Unfortunately, not every role is as clear-cut. The first member of the team is often a part-time assistant to the business owner whose hours vary, and it’s tempting to try to hire them as a contractor because the paperwork is less complex. 

Employee or Contractor? 

The truth is that it’s not really your choice; it’s a factual classification based both on the job requirements and the individual you choose to fulfill them. The IRS has rules on what makes a contractor, but even the IRS says “There is no “magic” or set number of factors that “makes” the worker an employee or an independent contractor…” so how are you supposed to know?  Let’s take a closer look, using our example of an assistant. 

Chances are, you’re providing a list of tasks to your assistant and giving them clear direction on how you want things accomplished. Because you are controlling their work, the IRS would likely classify them as an employee. 

An exception would be if you contract with a company that provides virtual assistants. Even though you still have an assistant for whom you are controlling the work, you are paying the larger company, not the individual. Essentially you are hiring a staffing firm, not an individual.

Which one is “better”?

When business owners worry about what’s better, they are often thinking in terms of cost. Is it better to pay a higher hourly rate to contractor, or bring in an employee that may have a lower hourly rate, but will require you to pay taxes?  Let’s use social media as an example to explore this. 

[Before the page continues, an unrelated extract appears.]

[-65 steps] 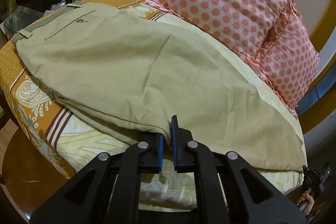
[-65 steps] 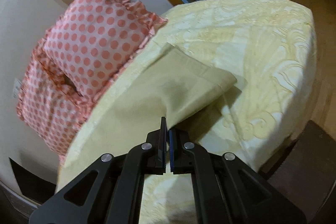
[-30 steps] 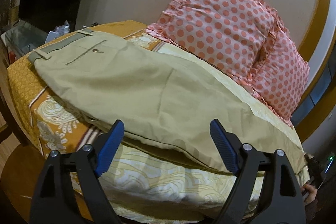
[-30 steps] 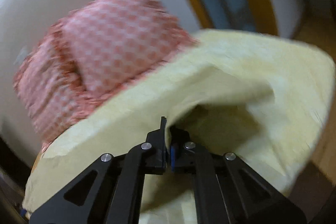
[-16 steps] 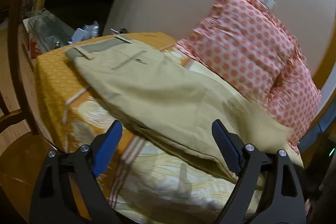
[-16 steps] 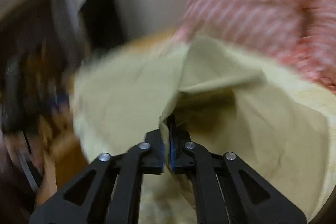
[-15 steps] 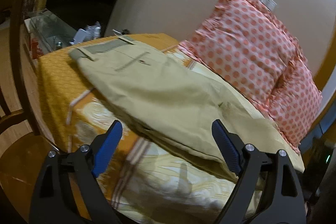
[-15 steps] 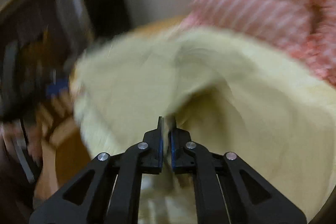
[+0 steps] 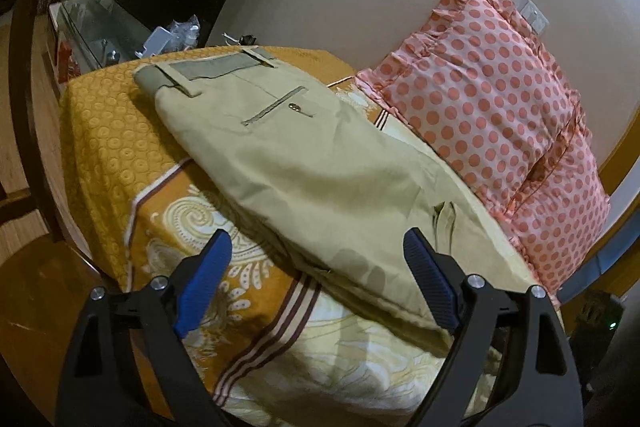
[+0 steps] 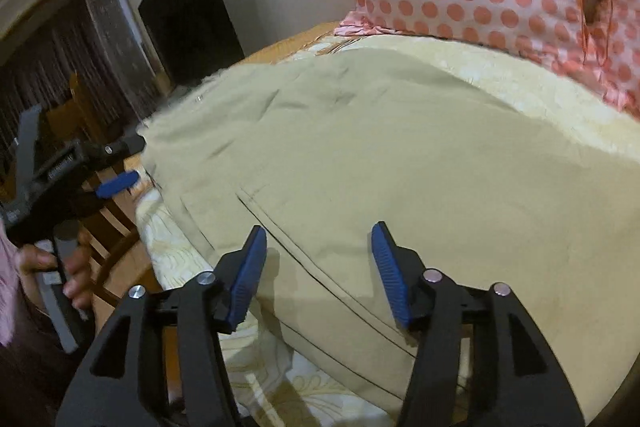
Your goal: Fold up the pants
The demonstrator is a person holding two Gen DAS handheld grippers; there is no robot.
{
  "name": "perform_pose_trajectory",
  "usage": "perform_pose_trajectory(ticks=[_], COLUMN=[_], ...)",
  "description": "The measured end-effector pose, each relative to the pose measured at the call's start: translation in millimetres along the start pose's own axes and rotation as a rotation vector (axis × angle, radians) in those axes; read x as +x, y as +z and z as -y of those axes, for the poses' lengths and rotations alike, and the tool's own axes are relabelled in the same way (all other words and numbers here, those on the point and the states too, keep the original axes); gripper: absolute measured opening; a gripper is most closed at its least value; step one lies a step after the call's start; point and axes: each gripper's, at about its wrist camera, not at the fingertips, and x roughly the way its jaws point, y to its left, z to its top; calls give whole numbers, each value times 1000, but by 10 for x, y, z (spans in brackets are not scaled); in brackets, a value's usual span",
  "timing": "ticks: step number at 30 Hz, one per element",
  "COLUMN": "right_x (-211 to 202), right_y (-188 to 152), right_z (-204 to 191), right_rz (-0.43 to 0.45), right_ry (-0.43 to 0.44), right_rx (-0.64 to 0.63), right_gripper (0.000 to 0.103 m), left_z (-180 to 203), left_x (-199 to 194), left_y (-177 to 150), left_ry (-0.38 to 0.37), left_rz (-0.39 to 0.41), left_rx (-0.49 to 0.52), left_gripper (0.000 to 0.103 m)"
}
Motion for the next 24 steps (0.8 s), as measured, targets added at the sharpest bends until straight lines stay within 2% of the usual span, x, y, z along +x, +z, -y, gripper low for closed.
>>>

If you bring on a social media contractor, you’ll be gaining a team member with expertise on social media. They’ll likely be familiar with different platforms and strategies to get your audience engaged, but they won’t be familiar with your company. A contractor is an outsider, who might be able to create great content, but they will only know what you take the time to tell them.

Alternatively, if you brought on an employee to do social media, chances are they would not have the same level of social media expertise as a contractor. But they would know your company from the inside out. In this case you might give up a sophisticated growth strategy, but have authentic content. 

What’s better? That’s a choice about what’s most important to you – expertise vs. inside company knowledge.

The person matters

Let’s go back to our example of an assistant and say you had initially hired them through a virtual assistant company. At some point they decide to leave the company, but you decide to keep working together. You’ll now be paying them directly, so would they be a contractor or an employee? 

While you may still consider the role as something that can be outsourced to a contractor, if the person is now working for you, and no one else, then you might want to hire them as an employee to minimize your risk. It doesn’t matter if you only pay them 10 hours a week, and if they have the intention of gaining other clients.  

It also doesn’t matter if they want to be a contractor rather than an employee – it’s not their choice any more than it’s yours. If you are their only source of income, the IRS is not likely to believe that the individual is truly an independent business (contractor) because they’re not operating as a business.

That’s a lot to think about and you can see how things can get confusing. Fortunately, there’s a fairly easy way to do some research: the internet.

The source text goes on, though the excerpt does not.